Thank you guys very much for the info, I might try cleaning the MAF but I am only 16 and starting to work on cars so I might try replacing the air induction filter first. what does it do? What about the filter in the black canister, is it not removable in some models? I found this information in this great online service manual for free! 


8671.mpj

ps. does anyone know if these 4cyl 4x4's have a limited slip or locking differential?


----------



## D21jrc9009 (Sep 29, 2008)

um the air filter? are you asking what that does? if so, it filters out impurities in the air that the engine takes in to complete it's combustion cycles. if you are asking what the MAF sensor is, it is a sensor that determines how much air is going into an engine to determine how much fuel should me put in the engine... all computer controlled stuff. gas and air mix to create power. cleaning the maf sensor is easy, but i wouldn't touch the sensing wires. you can even just take the air box off and the filter out. just take the two wing nuts off and the clips around the edges. after pulling the filter out, you well see a large whole which is the throttle body. right next to the left of the large hole is a much smaller one, and if you look down into that you will see what looks like the inside of a lightbulb. kinda looks like a lightbulb filiment. those are the sensing wires for the MAF. you can just shoot some MAF cleaner into there. you can pick MAF cleaner up at the local auto parts store. that helped mine. just don't touch the wires. spray that crap onto them in short bursts 5-10 times. and that should do it for that. 

if you are changing the air filter, you might as well clean the mass air flow sensor that way, as it is literally only gonna take maybe a minute to do so. i didn't have to take mine out.

as for the filter in the black canister, im guessing you are talking about the charcoal filter. no, it can't be cleaned or anything like that. that is for gas vapors. it's an emissions piece. if you want to change that, the whole canister is changed. about 100 bucks i believe.


----------



## D21jrc9009 (Sep 29, 2008)

oh and for your rear. i think they do.


----------



## tkisling (Oct 27, 2008)

The guy at NAPA told me I should remove the MAF to clean it with mass airflow sensor cleaner.
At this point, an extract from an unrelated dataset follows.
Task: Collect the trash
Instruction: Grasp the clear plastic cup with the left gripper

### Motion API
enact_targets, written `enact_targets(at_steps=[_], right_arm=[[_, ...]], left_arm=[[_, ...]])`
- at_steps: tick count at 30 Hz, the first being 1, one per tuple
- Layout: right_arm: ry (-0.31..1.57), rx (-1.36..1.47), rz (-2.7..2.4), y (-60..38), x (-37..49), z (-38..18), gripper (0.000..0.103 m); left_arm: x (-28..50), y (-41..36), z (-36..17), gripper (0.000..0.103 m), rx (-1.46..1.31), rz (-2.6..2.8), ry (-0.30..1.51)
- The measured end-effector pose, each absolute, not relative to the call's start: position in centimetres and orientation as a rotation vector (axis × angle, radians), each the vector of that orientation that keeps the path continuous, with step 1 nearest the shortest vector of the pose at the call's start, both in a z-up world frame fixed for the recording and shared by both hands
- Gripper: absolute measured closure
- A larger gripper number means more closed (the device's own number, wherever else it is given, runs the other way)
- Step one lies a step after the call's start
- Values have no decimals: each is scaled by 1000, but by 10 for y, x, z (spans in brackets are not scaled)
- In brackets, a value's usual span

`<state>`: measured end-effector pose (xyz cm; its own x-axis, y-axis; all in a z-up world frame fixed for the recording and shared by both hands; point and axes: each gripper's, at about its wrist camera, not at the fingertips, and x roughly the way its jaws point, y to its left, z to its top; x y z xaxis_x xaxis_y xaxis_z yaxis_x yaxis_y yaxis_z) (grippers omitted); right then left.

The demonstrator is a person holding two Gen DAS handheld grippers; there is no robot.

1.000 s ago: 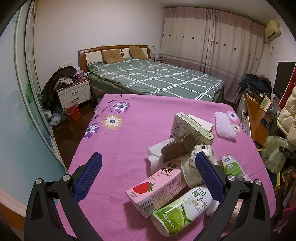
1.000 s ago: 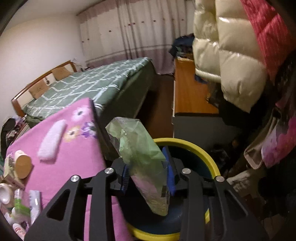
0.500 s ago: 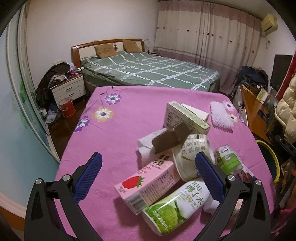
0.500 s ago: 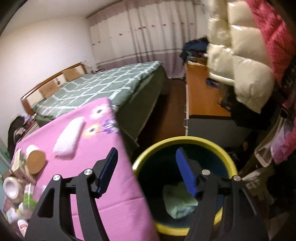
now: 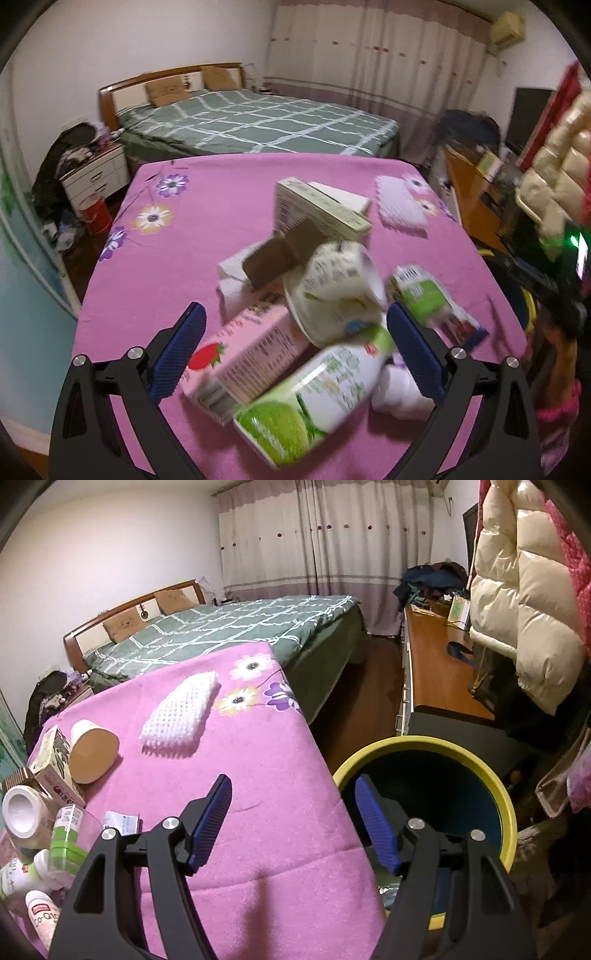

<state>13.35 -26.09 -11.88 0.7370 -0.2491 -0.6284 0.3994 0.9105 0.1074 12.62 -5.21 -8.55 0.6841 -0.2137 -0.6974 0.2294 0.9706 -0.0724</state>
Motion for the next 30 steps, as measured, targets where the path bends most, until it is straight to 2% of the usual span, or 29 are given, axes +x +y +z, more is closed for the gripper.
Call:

Is this true or could I just spray the cleaner into the small hole where the MAF is?


----------



## cjserio (Mar 18, 2008)

Personally i would remove it. It's only two screws. I just think you're likely to do a better job cleaning it with it off but if you're worried about damaging it, it's fine to leave it on and spray it.

If you do take it off, i think there's a little rubber O-ring on it. Be sure not to lose that.


----------



## D21jrc9009 (Sep 29, 2008)

yeah, as the MAF is easily damaged, and you are worried about it, I would just leave it in. I recently took mine out and recleaned it, but if you don't feel comfortable, leave it in the hole cause a MAF for the ka24 engine is expensive.


----------